Source records:
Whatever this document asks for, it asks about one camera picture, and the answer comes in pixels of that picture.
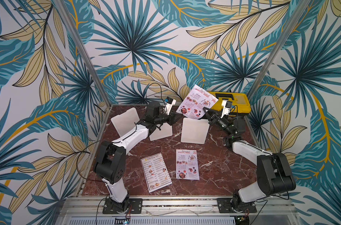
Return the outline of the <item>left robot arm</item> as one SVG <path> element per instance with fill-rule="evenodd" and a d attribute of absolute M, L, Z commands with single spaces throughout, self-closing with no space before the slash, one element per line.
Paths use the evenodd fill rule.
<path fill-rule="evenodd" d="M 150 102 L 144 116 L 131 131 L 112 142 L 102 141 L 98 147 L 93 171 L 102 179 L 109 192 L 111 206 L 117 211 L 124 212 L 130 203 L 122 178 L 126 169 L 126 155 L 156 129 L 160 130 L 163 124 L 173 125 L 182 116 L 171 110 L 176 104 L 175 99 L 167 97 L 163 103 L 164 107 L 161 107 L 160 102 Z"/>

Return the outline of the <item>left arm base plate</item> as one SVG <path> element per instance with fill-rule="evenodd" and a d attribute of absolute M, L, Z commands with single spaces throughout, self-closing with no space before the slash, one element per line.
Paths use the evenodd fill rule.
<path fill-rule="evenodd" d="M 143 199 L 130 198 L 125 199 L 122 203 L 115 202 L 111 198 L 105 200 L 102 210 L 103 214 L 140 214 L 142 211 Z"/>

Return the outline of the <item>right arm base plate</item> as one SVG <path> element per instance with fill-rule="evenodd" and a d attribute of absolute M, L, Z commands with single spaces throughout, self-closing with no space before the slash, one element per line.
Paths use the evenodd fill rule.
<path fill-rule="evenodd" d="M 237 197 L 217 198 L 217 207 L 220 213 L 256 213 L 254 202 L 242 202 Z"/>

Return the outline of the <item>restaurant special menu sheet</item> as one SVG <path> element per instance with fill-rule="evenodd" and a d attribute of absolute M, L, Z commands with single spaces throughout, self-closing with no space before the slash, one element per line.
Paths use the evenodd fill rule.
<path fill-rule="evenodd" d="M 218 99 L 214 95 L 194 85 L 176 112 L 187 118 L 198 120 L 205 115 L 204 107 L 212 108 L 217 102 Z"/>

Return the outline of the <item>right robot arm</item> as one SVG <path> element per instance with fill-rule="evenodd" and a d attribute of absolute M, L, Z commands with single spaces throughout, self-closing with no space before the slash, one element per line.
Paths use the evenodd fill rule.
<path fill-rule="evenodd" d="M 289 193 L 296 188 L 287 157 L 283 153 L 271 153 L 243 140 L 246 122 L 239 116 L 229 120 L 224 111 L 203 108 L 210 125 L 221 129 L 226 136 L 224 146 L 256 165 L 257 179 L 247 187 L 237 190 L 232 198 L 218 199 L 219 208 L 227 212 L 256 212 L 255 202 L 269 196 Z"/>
* * *
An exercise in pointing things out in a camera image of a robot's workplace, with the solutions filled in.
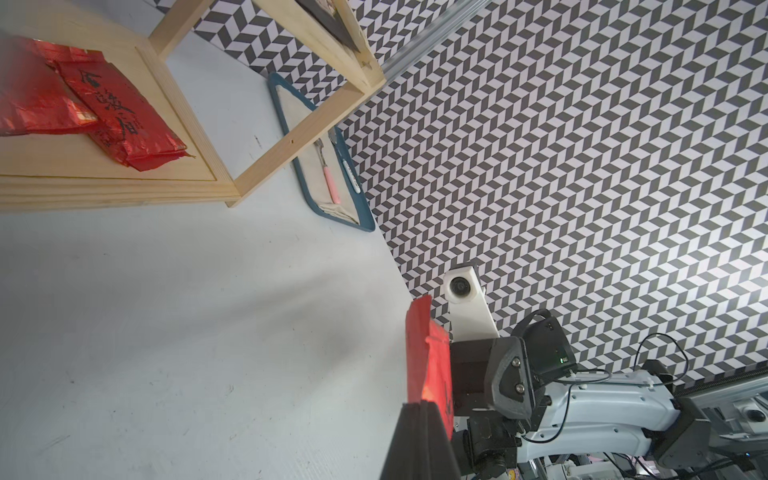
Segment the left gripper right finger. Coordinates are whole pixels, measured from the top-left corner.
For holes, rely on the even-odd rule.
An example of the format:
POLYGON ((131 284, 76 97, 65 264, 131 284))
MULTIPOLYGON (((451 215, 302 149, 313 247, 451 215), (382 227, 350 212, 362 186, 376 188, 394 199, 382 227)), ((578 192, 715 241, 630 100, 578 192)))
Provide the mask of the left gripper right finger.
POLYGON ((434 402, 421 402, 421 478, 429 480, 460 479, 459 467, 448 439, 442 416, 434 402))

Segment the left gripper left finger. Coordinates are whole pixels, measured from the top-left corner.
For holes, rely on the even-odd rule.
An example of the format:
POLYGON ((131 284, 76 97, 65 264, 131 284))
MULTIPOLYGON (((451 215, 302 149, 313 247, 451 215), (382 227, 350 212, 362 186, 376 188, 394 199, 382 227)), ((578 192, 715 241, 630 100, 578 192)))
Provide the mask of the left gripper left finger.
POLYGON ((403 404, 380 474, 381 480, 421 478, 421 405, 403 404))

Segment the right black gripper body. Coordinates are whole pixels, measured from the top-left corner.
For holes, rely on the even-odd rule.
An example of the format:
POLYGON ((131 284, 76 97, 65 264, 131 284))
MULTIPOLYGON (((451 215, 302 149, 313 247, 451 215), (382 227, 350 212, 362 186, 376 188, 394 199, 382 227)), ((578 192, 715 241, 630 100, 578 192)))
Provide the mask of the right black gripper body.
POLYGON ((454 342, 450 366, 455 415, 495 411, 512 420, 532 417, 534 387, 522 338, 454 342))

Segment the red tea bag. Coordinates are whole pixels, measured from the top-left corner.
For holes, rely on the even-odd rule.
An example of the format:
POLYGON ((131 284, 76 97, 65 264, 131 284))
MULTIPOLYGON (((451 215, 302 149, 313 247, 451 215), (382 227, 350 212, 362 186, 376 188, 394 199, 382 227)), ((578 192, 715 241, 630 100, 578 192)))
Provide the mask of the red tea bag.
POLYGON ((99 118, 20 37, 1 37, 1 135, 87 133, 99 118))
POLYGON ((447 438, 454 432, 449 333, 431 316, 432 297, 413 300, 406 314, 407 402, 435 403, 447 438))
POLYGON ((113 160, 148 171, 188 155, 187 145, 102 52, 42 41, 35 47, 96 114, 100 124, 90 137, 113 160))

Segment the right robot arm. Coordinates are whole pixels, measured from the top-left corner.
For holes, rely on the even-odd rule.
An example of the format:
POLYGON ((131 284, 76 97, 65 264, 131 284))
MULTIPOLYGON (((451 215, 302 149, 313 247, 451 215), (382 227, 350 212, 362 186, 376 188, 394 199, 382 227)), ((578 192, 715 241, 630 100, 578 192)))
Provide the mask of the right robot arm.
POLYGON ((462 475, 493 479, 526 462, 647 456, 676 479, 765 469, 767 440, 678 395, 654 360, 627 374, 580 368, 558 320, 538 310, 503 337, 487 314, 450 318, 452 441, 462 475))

> _What is required_: What is needed is every line of the records above that contains the word "whole".

> _Problem solution_:
Segment the left gripper right finger. Coordinates are whole pixels, measured from the top-left corner.
Segment the left gripper left finger. Coordinates are whole pixels, measured from the top-left corner.
Segment the right black gripper body. Coordinates are whole pixels, measured from the top-left corner.
Segment the red tea bag. Coordinates are whole pixels, measured from the top-left corner.
Segment the right robot arm. Coordinates are whole pixels, measured from the top-left corner.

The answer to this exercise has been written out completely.